Gov. Mark Dayton made his proposed $80 million biennial boost in university funding contingent on the findings of that study. Dayton is expected to say more about his budget on Wednesday, and may announce then whether he's satisfied with the report and Kaler's expressed desire to use it as a roadmap for additional cost-saving measures.
Members of the House Higher Education Finance and Policy Committee appeared to be more interested in Kaler's offer to recommend tuition freezes to the Board of Regents in each of the next two years if the Legislature appropriates an additional $42.6 million in the coming state biennium. Legislators questioned whether they can require a freeze regardless of how much the state spends. Committee chair Gene Pelowski, DFL-Winona, asked Kaler to tell the committee later this week what would likely happen to tuition if the Legislature rejects Dayton's recommended increase.
Legislators should think twice before challenging the university's constitutional autonomy. A court fight would likely ensue that would do the reputations of both institutions no good. Kaler, who has been in office for 20 months, seems keen to drive down administrative costs and avoid tuition increases while preserving academic quality. Rather than picking a fight, legislators would do well to help Kaler achieve a goal they share.
The home foreclosure explosion that triggered the Great Recession caused damage that reached deep into Minnesota communities. So says a new report, "The Wall Street Wrecking Ball," released last week by a coalition of religious and grassroots social justice organizations backing foreclosure reform legislation at the Capitol this year.
In Hennepin County alone, the report says, the total decline in home values due to 50,507 foreclosures from 2008 to 2012 topped $8.75 billion.
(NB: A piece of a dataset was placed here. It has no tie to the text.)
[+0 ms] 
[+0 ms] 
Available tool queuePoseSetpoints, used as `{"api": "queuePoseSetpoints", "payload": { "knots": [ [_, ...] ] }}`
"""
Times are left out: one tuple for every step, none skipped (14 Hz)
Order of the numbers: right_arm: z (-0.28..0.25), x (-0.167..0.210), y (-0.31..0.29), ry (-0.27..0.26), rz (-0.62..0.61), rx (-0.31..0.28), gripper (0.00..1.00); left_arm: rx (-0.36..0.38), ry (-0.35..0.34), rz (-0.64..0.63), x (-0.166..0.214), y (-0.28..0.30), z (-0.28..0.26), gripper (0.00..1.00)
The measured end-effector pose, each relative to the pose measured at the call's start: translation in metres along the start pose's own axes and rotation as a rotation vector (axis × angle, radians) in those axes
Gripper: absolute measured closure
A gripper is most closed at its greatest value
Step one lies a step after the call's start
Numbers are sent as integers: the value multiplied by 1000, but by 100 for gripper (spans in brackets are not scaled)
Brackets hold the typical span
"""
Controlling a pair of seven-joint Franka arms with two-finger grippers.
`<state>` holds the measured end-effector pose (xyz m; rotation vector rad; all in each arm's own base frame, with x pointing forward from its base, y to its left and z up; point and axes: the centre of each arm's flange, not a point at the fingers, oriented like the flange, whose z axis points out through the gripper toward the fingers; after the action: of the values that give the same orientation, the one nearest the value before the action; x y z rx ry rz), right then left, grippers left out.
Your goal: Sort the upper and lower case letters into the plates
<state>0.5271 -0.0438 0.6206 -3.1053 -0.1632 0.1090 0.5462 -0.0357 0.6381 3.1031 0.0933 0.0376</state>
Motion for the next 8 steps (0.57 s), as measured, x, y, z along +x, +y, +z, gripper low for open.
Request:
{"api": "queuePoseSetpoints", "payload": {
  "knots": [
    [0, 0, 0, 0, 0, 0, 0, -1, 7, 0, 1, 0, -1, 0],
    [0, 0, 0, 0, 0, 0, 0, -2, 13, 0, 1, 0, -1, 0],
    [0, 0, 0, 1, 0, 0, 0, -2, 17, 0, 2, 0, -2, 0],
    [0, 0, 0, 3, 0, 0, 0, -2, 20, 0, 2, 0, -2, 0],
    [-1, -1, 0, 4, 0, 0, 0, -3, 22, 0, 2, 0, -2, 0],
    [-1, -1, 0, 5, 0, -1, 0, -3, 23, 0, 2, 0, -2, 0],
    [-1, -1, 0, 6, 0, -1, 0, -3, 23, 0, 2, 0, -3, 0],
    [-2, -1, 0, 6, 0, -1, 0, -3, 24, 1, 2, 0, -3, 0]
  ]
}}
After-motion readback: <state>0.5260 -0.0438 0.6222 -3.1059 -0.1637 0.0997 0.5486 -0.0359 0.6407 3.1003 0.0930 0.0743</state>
Worth noting is that the loss in valuation of homes in proximity to foreclosed properties exceeds that of the foreclosed homes themselves by nearly 2 to 1.
In addition, the costs to taxpayers and lost tax revenue associated with foreclosure during that four-year period cost local governments in Hennepin County nearly $525 million.
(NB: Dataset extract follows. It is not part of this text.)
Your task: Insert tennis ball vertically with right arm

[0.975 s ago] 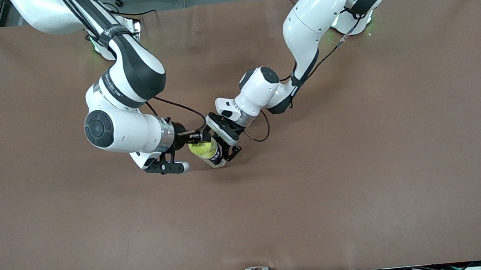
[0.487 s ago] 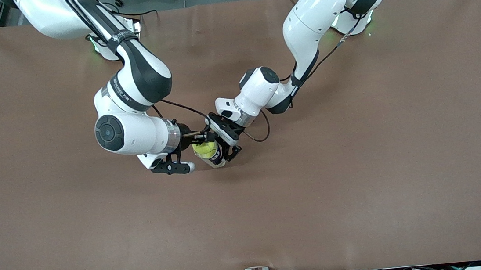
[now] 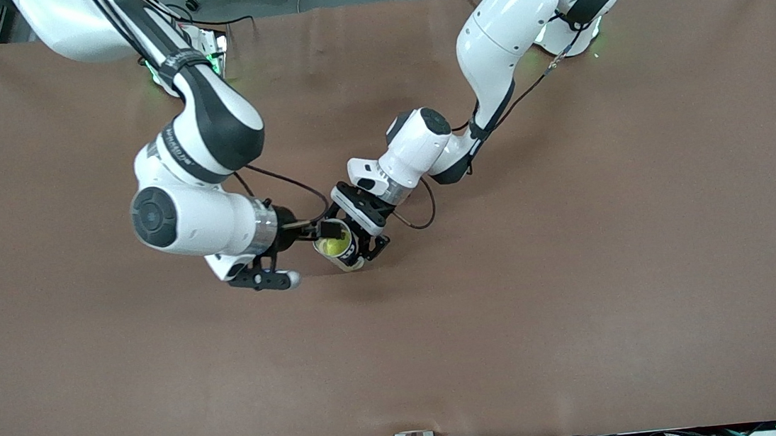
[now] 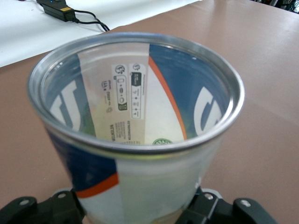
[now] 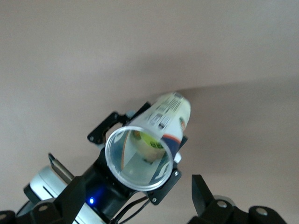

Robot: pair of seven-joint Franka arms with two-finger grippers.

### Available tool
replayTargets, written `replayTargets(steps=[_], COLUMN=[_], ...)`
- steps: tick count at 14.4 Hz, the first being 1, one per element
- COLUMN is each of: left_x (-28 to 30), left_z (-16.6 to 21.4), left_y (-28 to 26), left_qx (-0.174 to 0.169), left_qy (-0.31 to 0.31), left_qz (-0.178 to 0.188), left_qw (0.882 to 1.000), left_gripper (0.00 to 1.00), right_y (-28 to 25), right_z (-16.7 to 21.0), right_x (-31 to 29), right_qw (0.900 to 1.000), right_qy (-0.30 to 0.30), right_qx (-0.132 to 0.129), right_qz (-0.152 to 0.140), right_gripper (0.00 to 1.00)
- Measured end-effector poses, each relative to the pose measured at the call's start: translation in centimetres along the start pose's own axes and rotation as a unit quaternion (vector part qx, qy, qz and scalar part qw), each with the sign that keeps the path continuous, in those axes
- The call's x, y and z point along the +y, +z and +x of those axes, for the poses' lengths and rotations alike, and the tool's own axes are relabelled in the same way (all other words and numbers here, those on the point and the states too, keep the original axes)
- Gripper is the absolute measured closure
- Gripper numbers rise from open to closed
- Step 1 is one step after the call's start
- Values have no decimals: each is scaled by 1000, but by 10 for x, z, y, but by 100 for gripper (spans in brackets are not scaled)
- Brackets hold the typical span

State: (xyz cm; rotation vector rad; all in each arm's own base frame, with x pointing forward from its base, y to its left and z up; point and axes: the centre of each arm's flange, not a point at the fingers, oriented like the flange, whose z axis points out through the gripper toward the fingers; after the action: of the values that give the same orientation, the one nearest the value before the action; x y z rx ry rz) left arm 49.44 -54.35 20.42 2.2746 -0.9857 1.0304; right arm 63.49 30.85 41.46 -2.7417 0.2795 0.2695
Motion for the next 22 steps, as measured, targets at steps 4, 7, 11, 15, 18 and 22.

Those numbers for a single county help explain why last year's $26 billion settlement between the nation's five largest mortgage companies and 49 state attorneys general was decried as inadequate.
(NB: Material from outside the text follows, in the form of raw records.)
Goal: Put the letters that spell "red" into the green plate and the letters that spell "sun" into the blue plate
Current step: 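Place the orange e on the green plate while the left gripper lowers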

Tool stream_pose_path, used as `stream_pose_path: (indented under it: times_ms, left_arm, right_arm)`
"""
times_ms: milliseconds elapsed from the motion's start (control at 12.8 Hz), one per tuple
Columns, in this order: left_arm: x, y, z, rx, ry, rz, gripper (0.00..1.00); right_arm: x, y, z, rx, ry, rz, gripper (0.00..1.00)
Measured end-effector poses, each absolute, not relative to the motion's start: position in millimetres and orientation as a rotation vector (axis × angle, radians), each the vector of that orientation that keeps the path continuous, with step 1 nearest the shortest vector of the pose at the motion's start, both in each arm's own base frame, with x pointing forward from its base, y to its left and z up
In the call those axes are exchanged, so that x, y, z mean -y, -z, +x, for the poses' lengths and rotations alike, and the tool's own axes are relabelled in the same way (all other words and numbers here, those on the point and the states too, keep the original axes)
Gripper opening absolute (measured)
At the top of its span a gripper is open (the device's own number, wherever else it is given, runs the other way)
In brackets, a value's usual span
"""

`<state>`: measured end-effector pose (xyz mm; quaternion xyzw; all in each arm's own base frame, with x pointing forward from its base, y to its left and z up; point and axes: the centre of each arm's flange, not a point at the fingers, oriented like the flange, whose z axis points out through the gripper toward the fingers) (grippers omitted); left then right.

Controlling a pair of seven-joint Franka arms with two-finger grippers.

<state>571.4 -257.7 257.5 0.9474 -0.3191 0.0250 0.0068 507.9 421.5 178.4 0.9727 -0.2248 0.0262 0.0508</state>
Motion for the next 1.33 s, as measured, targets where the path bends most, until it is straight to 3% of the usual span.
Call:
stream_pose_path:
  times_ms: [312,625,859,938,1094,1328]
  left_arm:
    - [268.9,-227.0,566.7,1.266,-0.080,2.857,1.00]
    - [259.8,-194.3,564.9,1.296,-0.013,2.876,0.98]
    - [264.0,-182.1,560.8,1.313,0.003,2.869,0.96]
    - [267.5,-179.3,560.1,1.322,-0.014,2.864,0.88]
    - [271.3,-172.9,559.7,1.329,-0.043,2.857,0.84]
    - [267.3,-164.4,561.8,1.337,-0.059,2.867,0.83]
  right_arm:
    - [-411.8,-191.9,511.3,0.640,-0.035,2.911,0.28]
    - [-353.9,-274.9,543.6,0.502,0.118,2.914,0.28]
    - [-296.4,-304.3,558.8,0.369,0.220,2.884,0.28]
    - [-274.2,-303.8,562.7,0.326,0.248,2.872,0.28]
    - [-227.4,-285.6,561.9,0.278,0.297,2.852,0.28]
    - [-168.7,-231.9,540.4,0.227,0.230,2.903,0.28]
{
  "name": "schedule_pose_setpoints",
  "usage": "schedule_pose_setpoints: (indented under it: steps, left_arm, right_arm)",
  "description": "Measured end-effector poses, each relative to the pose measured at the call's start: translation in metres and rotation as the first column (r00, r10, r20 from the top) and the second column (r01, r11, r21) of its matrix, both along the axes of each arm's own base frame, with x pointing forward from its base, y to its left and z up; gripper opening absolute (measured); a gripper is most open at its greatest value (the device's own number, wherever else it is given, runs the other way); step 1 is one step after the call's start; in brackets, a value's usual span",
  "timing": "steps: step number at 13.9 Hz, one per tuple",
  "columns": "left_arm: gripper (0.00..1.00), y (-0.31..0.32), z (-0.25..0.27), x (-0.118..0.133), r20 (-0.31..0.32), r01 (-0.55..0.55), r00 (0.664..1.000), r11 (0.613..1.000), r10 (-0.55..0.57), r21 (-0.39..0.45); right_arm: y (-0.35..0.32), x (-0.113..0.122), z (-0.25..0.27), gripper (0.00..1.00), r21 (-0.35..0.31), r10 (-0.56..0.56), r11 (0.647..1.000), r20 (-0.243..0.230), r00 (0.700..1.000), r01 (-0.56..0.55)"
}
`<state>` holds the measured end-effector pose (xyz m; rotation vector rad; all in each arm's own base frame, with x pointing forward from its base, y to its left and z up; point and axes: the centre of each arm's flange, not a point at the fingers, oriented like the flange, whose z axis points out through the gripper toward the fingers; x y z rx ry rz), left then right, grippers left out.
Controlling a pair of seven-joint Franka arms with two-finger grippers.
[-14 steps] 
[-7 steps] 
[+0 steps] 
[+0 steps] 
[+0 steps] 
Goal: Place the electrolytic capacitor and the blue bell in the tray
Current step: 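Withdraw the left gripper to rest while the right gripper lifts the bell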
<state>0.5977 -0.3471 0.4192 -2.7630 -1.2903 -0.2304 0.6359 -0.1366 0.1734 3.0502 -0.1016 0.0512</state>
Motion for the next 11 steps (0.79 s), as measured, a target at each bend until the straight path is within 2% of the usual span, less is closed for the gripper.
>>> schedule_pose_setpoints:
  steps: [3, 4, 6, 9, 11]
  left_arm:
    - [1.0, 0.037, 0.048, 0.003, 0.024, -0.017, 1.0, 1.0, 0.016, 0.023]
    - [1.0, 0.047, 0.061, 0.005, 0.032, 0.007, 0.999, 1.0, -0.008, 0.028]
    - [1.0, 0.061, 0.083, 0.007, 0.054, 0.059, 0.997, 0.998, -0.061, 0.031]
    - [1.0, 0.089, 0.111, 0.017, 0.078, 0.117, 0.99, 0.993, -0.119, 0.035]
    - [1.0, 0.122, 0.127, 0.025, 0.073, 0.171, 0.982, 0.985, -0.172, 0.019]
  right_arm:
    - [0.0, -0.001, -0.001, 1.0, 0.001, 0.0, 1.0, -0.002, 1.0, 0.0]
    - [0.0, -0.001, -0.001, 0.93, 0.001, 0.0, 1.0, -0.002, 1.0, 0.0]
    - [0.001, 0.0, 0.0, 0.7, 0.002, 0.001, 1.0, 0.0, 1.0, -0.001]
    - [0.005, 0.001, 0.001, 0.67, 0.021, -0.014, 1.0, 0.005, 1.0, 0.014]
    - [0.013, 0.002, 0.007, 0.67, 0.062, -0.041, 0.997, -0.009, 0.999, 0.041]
The report notes that foreclosure levels in 2013 remain three times higher than they were before 2008. That's why the coalition led by Minnesotans for A Fair Economy, Jewish Community Action and ISAIAH has renewed its push for state action to help homeowners avoid foreclosure when they fall behind on their mortgages. The bill's centerpiece: A requirement of face-to-face mediation between homeowners and lenders before foreclosures can proceed.
Legislators are bound to hear from the best lobbyists the banking industry can buy in opposition. They should also hear this: A mediation requirement before foreclosure has ample precedent in Minnesota. It was instrumental during the farm crisis of the mid-1980s in keeping hundreds of family farmers in operation. That 1986 measure had its roots in a two-year foreclosure moratorium pushed into law by Gov. Floyd B. Olson in 1933.
State responses to those crises reflected and reinforced Minnesotans' faith in each other and in democratic government. This year's Legislature can decide whether the same will be said one day of this state's response to the Great Recession.